> [What is required]:
Read the data below. Then repeat all of it exactly.

**** Dataset extract

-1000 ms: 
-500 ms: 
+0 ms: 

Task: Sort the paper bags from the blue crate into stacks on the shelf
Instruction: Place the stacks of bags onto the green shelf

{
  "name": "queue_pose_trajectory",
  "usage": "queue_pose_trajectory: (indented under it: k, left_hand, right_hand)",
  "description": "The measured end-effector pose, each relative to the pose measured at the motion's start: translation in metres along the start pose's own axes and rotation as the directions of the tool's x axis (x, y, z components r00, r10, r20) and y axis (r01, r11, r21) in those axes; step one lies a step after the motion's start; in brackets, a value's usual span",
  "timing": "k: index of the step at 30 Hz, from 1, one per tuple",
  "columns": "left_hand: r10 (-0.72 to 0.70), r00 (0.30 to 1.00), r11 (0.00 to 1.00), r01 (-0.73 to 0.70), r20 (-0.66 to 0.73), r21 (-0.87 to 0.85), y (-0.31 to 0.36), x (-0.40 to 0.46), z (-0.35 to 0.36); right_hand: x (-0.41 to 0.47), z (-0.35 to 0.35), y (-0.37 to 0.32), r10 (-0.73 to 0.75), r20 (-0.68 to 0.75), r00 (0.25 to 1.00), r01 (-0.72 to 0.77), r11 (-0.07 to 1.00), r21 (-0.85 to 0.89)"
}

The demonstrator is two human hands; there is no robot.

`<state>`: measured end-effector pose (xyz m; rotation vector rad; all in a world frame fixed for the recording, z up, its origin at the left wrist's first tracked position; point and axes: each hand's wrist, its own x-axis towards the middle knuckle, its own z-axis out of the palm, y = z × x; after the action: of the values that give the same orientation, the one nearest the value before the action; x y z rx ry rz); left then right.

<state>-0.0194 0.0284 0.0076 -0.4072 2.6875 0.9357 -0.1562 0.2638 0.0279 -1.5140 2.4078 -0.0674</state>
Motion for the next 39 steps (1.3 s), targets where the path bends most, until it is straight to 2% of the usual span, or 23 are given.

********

> [Solution to this task]:
-1000 ms: 
-500 ms: 
+0 ms: 

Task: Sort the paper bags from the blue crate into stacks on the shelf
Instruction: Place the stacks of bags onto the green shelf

{
  "name": "queue_pose_trajectory",
  "usage": "queue_pose_trajectory: (indented under it: k, left_hand, right_hand)",
  "description": "The measured end-effector pose, each relative to the pose measured at the motion's start: translation in metres along the start pose's own axes and rotation as the directions of the tool's x axis (x, y, z components r00, r10, r20) and y axis (r01, r11, r21) in those axes; step one lies a step after the motion's start; in brackets, a value's usual span",
  "timing": "k: index of the step at 30 Hz, from 1, one per tuple",
  "columns": "left_hand: r10 (-0.72 to 0.70), r00 (0.30 to 1.00), r11 (0.00 to 1.00), r01 (-0.73 to 0.70), r20 (-0.66 to 0.73), r21 (-0.87 to 0.85), y (-0.31 to 0.36), x (-0.40 to 0.46), z (-0.35 to 0.36); right_hand: x (-0.41 to 0.47), z (-0.35 to 0.35), y (-0.37 to 0.32), r10 (-0.73 to 0.75), r20 (-0.68 to 0.75), r00 (0.25 to 1.00), r01 (-0.72 to 0.77), r11 (-0.07 to 1.00), r21 (-0.85 to 0.89)"
}

The demonstrator is two human hands; there is no robot.

`<state>`: measured end-effector pose (xyz m; rotation vector rad; all in a world frame fixed for the recording, z up, its origin at the left wrist's first tracked position; point and axes: each hand's wrist, its own x-axis towards the middle knuckle, its own z-axis out of the palm, y = z × x; after the action: of the values that give the same orientation, the one nearest the value before the action; x y z rx ry rz); left then right.

<state>-0.0194 0.0284 0.0076 -0.4072 2.6875 0.9357 -0.1562 0.2638 0.0279 -1.5140 2.4078 -0.0674</state>
Motion for the next 39 steps (1.3 s), targets where the path bends most, until it is straight to 2% of the usual span, or 23 are given.

The output is complete as it stands.